*ACTION ITEM*
Go through the material below, find each line with the word "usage", and copy those lines.

*LISTED ENTRIES*
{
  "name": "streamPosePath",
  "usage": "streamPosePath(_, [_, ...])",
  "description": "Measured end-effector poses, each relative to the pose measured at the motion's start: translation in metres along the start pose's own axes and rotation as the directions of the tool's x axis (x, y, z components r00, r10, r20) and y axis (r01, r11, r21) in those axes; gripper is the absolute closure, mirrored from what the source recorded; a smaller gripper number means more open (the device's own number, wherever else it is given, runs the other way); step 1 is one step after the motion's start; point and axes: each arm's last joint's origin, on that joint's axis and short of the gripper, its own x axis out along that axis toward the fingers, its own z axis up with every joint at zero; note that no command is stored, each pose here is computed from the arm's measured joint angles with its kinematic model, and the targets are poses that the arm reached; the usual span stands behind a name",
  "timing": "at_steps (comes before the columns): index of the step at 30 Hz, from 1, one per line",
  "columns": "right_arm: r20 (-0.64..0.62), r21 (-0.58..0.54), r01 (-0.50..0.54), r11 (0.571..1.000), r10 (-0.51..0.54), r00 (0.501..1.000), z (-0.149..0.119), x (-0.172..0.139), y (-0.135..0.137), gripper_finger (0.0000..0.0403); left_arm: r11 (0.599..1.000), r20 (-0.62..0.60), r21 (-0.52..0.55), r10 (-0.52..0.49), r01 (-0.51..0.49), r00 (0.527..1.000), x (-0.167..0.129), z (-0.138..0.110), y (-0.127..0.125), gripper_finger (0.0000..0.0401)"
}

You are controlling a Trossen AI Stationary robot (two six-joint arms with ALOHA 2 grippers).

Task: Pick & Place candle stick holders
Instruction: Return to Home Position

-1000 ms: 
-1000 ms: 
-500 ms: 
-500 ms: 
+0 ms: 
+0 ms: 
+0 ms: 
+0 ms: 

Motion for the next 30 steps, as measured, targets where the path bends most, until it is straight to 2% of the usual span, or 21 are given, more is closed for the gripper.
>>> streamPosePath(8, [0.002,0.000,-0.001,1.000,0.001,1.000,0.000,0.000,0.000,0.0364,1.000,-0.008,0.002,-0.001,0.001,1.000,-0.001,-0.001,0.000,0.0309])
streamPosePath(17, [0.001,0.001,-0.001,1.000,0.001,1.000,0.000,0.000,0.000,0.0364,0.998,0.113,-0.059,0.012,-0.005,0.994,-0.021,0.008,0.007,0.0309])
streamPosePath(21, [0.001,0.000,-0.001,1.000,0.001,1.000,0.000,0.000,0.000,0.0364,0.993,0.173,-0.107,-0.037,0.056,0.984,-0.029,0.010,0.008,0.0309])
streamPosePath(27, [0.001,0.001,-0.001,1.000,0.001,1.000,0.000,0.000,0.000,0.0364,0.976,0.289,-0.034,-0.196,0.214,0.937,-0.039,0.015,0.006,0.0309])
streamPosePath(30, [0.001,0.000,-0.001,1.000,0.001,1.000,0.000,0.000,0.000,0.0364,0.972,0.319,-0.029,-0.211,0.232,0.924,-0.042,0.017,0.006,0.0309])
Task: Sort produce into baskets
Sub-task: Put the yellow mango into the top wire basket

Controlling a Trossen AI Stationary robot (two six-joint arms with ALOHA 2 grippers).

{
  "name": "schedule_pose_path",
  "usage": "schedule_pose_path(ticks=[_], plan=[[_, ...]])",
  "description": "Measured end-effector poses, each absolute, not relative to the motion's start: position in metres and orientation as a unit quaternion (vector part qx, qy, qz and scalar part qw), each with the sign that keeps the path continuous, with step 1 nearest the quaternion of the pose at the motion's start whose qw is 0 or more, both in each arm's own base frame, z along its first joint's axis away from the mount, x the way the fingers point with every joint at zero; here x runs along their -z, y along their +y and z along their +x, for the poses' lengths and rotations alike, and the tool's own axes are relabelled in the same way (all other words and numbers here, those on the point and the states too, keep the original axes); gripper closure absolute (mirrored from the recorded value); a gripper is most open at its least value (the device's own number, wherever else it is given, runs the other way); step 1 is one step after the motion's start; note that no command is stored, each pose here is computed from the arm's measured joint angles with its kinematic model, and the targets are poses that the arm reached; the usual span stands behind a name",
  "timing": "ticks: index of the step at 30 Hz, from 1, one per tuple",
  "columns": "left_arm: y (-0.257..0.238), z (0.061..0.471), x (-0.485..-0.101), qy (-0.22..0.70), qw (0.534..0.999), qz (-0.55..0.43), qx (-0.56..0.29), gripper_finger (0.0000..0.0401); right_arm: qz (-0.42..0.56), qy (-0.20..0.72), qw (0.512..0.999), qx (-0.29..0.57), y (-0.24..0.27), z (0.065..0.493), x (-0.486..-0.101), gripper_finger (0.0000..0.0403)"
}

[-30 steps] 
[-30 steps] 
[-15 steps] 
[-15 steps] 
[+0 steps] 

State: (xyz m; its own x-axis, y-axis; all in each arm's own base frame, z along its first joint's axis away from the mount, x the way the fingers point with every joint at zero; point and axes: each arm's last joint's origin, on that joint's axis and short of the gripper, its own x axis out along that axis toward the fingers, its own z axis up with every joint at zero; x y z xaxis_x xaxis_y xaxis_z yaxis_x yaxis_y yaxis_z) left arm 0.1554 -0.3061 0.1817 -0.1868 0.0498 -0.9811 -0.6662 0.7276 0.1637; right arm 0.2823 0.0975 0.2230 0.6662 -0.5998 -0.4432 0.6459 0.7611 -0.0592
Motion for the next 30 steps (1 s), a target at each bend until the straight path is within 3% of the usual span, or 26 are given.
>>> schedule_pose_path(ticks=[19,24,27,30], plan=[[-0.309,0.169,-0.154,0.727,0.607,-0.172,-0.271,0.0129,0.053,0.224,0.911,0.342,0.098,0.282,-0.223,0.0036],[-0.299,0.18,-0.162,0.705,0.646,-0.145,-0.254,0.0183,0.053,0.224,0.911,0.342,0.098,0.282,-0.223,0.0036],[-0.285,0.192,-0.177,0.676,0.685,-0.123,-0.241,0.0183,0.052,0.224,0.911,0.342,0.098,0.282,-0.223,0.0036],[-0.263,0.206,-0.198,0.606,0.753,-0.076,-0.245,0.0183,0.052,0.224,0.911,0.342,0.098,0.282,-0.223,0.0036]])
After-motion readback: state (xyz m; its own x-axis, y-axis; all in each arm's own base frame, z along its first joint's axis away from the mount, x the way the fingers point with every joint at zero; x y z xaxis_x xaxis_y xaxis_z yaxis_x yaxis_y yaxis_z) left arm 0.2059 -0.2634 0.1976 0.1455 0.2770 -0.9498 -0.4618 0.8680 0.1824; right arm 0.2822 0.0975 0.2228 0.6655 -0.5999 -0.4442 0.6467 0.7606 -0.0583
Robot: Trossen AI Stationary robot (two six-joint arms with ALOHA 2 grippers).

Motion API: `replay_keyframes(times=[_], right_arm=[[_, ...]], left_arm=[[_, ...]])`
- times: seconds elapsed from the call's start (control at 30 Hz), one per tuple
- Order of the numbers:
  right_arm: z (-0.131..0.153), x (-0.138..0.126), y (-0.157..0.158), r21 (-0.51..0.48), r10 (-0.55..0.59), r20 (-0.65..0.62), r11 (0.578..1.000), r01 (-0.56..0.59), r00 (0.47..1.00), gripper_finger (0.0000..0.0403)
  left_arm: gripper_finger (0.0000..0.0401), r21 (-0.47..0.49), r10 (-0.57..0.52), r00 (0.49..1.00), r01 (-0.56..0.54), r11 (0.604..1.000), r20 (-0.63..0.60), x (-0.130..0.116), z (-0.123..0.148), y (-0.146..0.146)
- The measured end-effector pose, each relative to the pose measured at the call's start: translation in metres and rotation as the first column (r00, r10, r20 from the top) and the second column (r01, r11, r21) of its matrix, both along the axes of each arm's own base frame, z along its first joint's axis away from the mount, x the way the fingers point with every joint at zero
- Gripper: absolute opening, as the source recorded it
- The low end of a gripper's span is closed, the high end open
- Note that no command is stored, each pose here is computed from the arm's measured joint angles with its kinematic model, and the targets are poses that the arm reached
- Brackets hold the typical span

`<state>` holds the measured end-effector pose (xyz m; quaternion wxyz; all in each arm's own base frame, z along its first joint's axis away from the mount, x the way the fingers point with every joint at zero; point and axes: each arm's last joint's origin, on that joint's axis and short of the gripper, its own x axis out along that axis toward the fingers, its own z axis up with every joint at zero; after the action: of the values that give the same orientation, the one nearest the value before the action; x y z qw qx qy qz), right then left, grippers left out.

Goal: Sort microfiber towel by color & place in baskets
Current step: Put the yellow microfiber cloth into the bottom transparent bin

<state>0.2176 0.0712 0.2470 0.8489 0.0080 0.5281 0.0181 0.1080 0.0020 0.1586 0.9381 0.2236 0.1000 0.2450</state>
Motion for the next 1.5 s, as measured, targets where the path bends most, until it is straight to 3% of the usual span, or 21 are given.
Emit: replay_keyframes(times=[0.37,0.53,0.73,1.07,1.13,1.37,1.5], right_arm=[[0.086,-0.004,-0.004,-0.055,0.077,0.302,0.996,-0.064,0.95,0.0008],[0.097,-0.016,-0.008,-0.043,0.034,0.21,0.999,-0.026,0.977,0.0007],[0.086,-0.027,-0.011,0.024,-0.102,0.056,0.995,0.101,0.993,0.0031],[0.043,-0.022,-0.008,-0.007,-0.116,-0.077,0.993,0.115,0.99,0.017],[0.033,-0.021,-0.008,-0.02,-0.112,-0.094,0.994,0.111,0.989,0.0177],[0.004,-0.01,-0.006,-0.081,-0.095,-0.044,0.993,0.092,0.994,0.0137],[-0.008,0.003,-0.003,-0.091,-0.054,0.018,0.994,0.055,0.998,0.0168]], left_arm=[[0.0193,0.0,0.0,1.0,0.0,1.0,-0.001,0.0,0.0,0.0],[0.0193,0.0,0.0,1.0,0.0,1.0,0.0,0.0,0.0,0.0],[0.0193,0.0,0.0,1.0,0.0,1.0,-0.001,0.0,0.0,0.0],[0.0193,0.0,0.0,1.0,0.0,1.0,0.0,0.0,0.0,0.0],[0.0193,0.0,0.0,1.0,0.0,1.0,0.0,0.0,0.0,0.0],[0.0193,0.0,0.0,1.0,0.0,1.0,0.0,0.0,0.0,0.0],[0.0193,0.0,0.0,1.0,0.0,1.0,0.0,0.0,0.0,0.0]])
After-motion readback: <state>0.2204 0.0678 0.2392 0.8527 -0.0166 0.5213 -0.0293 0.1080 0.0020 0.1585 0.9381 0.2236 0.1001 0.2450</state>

*ANSWER SECTION*
  "usage": "streamPosePath(_, [_, ...])",
  "usage": "schedule_pose_path(ticks=[_], plan=[[_, ...]])",

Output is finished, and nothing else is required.